Jumat, 17 Oktober 2014

Persimpangan Jalan


Aku kembali lagi, berdiri di sebuah persimpangan jalan yang gelap, hitam, pekat, tak tau harus melangkah. Menangis dalam kegelapan berharap ada satu titik cahaya terang. Aku pernah melewati jalan itu, jalan yang aku anggap benar. Lalu orang-orang disekitarku berbisik padaku “kamu tak kan sampai dengan lewat jalan itu”. Aku tertatih-tatih karena ucapan itu, ucapan yang cukup mengguncang jiwaku. Setiap orang pasti punya cara tersendiri. Cara yang dianggap benar. Ketika cara itu tiba-tiba disalahkan, kamu akan seperti meruntuhkan bangunan orang tersebut, hancur berkeping-keping. Dan andai kamu tau aku orang seperti apa. Aku sulit bangun ketika jatuh. Ya, itu kelemahanku. Kamu tau? Satu-satunya hal yang aku takutkan saat itu adalah aku takut menjadi mati rasa. Sungguh, aku tak mau hal itu terjadi.

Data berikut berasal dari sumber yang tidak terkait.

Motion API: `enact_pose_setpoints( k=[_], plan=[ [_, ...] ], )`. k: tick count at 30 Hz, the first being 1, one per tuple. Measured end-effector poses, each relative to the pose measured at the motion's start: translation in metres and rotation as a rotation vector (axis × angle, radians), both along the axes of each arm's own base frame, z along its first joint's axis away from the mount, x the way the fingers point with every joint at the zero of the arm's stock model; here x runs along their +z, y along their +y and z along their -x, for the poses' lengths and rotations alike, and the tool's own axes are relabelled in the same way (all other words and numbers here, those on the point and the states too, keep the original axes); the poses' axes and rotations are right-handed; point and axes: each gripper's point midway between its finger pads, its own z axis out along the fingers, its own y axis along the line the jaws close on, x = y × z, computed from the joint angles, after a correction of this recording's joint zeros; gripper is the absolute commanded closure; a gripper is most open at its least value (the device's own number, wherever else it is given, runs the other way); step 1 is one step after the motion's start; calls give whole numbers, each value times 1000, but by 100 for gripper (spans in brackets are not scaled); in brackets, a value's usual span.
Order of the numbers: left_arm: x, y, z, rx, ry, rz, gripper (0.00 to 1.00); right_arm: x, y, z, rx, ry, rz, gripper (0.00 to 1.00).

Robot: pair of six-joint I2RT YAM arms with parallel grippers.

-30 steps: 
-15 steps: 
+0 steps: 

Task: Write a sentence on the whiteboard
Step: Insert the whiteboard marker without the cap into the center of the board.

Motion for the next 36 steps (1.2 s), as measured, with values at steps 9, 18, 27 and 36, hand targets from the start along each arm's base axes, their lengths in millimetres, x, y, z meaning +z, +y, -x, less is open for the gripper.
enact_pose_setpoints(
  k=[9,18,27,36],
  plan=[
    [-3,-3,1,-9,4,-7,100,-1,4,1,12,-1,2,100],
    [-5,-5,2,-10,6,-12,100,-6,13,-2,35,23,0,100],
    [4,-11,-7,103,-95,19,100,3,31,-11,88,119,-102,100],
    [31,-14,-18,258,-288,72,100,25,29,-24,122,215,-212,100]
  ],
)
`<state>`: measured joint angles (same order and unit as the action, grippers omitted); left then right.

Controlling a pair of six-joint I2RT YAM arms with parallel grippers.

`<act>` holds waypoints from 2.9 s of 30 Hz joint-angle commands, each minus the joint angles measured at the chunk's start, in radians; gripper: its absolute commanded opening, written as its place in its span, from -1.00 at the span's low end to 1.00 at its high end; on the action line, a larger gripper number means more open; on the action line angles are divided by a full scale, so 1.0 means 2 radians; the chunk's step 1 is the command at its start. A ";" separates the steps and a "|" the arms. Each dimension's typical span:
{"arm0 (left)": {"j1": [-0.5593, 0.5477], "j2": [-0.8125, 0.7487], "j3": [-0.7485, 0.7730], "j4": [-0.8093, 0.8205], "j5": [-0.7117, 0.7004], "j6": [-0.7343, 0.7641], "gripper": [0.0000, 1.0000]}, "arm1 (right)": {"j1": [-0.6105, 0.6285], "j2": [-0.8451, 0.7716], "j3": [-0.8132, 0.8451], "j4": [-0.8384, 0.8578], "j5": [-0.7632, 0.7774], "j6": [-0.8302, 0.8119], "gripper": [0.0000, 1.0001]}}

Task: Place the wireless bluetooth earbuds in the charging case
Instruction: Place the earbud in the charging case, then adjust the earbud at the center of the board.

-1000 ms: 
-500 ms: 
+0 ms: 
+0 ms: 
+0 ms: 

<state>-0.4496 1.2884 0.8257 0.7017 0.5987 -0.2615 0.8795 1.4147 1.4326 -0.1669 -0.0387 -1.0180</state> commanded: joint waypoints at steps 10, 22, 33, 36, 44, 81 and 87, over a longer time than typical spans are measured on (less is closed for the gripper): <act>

Aku tetap dengan caraku, ketulusan hatiku, kelembutan, yang semuanya kuberikan ke mereka setahun ini. Habis tak bersisa bahkan meski hanya untukku sendiri. Hanya mereka yang mengisi hari-hariku. Lalu aku dihadapkan pada kenyataan bahwa, tak semua orang mengerti dan memahami caraku. Mungkin aku harus mengubahnya demi mereka agar lebih baik, atau agar seperti yang mereka inginkan? Yang mana? Entalah. Aku masih bingung.

Dengan kasih sayang yang masih ada dalam hatiku yang kini mulai tumbuh lagi setelah jatuh terpuruk. Aku berjalan pelan-pelan. Lalu tiba-tiba aku tersentak, seperti terhantam oleh tembok, sangat keras. Aku ingin sekali menangis. Aku jatuh lagi, kali ini aku tak tau bagaimana caranya untuk bangun kembali. Apa caraku memang salah? Atau ini hanya sebuah ujian agar aku tetap menjadi kuat, tegar, dan bertahan dengan kasih sayang yang aku miliki?

Sakit itu ketika rasa kasih sayang yang kamu miliki dianggap sebagai sesuatu yang justru akan menyakiti orang lain. Ya Rabb...mungkinkah selama ini aku salah? Tunjukilah aku jalan yang benar. Tiada yang lebih maha tau kebenaran kecuali Engkau.